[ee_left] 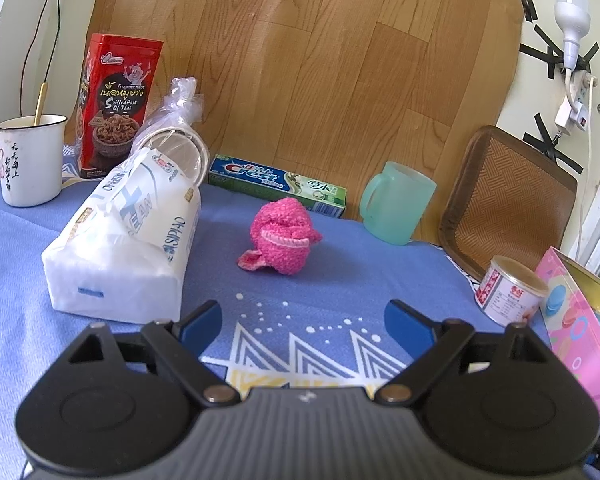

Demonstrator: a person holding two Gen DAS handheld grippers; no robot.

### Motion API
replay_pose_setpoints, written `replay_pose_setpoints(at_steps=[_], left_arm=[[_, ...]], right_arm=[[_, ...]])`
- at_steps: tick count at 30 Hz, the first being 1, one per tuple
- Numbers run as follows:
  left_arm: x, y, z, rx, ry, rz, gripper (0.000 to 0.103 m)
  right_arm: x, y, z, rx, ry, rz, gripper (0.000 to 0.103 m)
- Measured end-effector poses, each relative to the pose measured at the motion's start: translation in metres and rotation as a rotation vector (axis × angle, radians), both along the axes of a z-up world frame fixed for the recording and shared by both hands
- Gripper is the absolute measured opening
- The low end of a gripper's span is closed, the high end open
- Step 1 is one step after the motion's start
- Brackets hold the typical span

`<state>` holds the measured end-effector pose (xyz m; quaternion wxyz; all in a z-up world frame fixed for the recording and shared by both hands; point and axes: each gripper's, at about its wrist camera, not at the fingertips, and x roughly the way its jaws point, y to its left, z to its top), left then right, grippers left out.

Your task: Organize soft objects

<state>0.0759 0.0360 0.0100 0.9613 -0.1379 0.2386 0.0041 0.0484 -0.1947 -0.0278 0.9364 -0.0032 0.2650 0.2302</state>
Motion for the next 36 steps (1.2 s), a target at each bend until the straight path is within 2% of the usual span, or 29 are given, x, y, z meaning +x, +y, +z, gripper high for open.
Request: replay_pose_setpoints(at_steps=[18, 21, 23, 24, 25, 30, 36], left_arm=[[0.000, -0.001, 0.000, -0.001, -0.002, -0.007, 0.091], [0.001, -0.002, 0.001, -0.026, -0.003, -0.063, 0.091], [0.000, -0.002, 0.002, -0.061, -0.001, -0.126, 0.092], [0.000, -0.003, 0.002, -0.093, 0.005, -0.178, 0.092], [-0.002, -0.006, 0.003, -0.112, 0.008, -0.219, 0.093], [-0.017, -0.021, 0.010, -0.089, -0.013, -0.328, 0.096], [-0.002, -0.029, 0.005, -0.145, 0.079, -0.380, 0.096]], right_arm=[[0.000, -0.001, 0.000, 0.002, 0.002, -0.002, 0.051], [0.000, 0.000, 0.000, -0.007, 0.001, -0.004, 0.052], [0.000, 0.001, 0.001, -0.011, 0.002, -0.008, 0.061], [0.001, 0.001, 0.002, -0.010, 0.003, -0.014, 0.069], [0.002, 0.000, 0.002, -0.008, 0.003, -0.017, 0.071], [0.009, 0.003, 0.004, -0.029, 0.004, -0.006, 0.071], [0.017, 0.010, 0.004, -0.067, -0.002, 0.021, 0.075]])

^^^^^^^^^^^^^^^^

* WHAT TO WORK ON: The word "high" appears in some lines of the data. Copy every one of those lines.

* EXERCISE OUTPUT:
- The low end of a gripper's span is closed, the high end open
Motion for the next 36 steps (1.2 s), a target at each bend until the straight path is within 2% of the usual span, or 29 are given, x, y, z meaning +x, +y, +z, gripper high for open.

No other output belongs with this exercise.